▶ [Goal of the exercise]
Find the word "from" in the data, then copy each line where it is found.

▶ [Recorded information]

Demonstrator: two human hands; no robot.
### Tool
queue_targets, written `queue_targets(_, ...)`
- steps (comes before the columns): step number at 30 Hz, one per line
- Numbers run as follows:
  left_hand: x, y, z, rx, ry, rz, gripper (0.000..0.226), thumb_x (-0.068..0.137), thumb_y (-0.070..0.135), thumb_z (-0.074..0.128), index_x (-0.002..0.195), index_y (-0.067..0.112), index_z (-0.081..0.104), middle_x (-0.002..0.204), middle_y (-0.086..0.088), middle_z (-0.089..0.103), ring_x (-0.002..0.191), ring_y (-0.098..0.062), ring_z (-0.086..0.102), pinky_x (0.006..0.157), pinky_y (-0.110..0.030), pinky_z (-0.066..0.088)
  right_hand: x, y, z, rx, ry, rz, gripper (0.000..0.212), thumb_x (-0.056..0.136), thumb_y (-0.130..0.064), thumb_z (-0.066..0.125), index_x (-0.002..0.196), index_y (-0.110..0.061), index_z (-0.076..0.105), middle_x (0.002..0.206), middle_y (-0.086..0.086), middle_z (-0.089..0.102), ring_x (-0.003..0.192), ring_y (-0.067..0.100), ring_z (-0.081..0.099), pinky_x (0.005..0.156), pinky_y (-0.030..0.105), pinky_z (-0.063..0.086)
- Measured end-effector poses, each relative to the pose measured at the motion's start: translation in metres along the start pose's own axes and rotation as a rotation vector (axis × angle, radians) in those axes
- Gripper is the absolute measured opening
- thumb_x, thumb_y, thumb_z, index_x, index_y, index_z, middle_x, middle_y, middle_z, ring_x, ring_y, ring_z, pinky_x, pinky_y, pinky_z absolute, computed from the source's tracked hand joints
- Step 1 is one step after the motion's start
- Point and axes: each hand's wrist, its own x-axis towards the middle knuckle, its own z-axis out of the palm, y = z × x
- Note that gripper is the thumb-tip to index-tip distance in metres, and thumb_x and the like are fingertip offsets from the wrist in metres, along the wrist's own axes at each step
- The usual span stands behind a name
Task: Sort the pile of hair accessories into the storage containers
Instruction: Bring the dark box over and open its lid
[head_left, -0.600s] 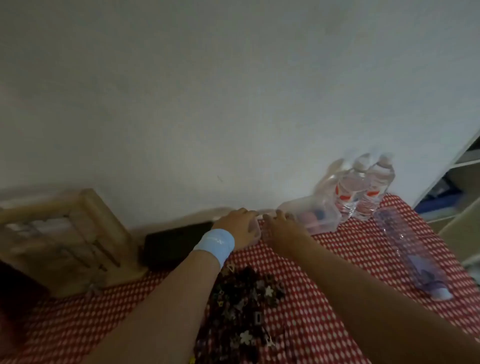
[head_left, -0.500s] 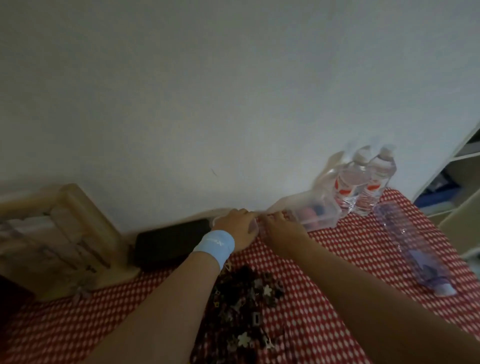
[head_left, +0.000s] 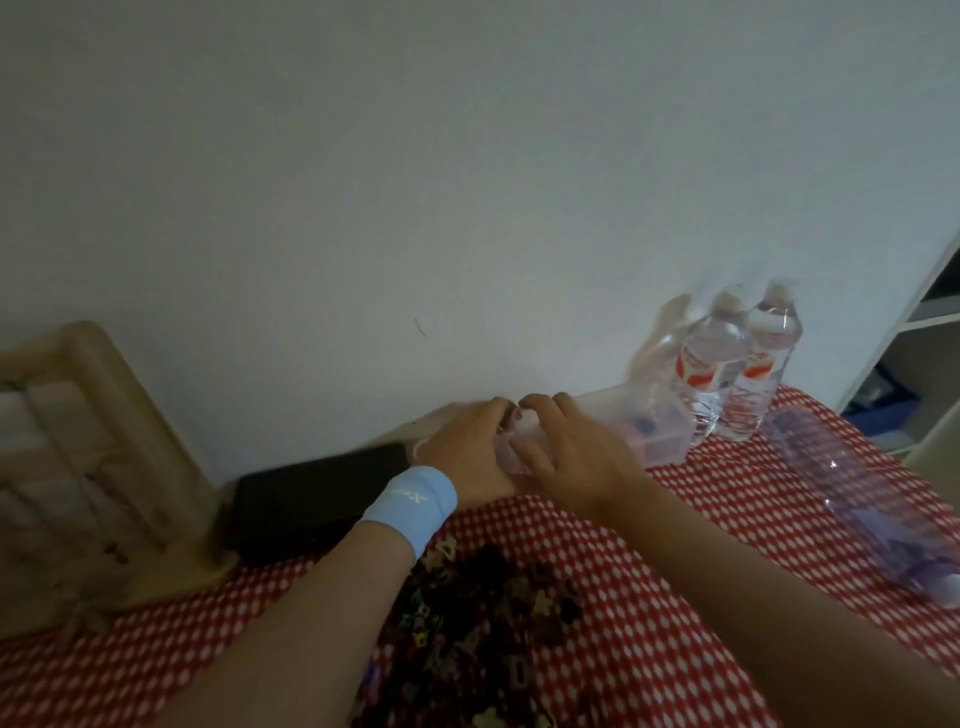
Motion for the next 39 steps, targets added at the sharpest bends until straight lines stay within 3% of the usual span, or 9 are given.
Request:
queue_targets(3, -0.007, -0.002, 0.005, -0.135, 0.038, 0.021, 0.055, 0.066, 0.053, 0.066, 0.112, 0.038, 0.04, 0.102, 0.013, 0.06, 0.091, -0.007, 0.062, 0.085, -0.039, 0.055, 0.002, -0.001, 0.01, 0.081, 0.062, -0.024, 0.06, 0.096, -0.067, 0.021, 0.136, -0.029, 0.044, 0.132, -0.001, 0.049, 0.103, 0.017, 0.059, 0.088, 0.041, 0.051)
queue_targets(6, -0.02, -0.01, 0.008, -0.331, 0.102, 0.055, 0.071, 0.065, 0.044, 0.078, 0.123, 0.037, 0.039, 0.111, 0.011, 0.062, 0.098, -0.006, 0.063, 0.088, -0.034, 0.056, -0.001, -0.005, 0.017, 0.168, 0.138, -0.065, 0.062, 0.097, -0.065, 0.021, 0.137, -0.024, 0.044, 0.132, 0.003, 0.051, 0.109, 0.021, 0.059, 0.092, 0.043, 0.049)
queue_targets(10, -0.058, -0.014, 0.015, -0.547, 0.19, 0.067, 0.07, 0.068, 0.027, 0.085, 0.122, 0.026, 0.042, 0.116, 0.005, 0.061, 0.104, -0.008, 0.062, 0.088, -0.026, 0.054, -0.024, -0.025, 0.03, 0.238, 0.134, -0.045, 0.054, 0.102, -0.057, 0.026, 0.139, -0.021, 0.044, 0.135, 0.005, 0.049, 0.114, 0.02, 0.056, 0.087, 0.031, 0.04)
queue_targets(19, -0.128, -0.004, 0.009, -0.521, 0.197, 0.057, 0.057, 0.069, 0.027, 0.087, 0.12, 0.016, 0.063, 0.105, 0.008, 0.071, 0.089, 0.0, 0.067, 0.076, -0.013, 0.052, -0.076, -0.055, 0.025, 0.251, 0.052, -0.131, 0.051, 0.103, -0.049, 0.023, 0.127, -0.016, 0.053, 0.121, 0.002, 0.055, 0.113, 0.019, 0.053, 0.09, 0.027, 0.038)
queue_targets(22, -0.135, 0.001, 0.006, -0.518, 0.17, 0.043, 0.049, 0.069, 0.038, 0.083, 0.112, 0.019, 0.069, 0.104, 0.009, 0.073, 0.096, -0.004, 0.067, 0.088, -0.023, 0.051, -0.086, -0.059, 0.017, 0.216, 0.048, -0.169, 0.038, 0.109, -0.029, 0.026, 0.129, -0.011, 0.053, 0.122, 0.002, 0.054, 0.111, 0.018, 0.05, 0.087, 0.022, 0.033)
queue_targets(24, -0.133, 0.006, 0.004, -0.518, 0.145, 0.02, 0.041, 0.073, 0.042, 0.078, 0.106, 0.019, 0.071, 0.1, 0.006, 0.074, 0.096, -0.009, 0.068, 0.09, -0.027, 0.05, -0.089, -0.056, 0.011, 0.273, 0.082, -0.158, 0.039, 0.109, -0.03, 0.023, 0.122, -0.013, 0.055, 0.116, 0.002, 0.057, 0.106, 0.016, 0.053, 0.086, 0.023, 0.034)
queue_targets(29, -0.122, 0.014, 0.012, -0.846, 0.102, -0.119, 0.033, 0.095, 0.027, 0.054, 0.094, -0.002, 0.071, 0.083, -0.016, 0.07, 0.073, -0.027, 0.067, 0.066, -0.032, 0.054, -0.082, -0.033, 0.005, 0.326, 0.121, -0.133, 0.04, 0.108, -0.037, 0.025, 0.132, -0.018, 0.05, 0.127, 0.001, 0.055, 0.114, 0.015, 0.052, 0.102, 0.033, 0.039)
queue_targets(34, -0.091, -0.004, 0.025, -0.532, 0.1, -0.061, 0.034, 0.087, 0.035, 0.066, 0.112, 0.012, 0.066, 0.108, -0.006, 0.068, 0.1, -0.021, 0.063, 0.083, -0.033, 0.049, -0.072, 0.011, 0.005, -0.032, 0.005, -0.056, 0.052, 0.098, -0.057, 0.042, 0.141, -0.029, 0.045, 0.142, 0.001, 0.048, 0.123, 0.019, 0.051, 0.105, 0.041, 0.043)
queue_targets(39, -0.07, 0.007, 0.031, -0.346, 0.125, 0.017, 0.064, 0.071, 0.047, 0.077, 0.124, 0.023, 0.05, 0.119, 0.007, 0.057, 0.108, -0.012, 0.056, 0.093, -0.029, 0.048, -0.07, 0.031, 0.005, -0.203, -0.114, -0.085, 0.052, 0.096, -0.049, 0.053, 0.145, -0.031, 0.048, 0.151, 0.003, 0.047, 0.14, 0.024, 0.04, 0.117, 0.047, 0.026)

▶ [Task solution]
- thumb_x, thumb_y, thumb_z, index_x, index_y, index_z, middle_x, middle_y, middle_z, ring_x, ring_y, ring_z, pinky_x, pinky_y, pinky_z absolute, computed from the source's tracked hand joints
- Note that gripper is the thumb-tip to index-tip distance in metres, and thumb_x and the like are fingertip offsets from the wrist in metres, along the wrist's own axes at each step

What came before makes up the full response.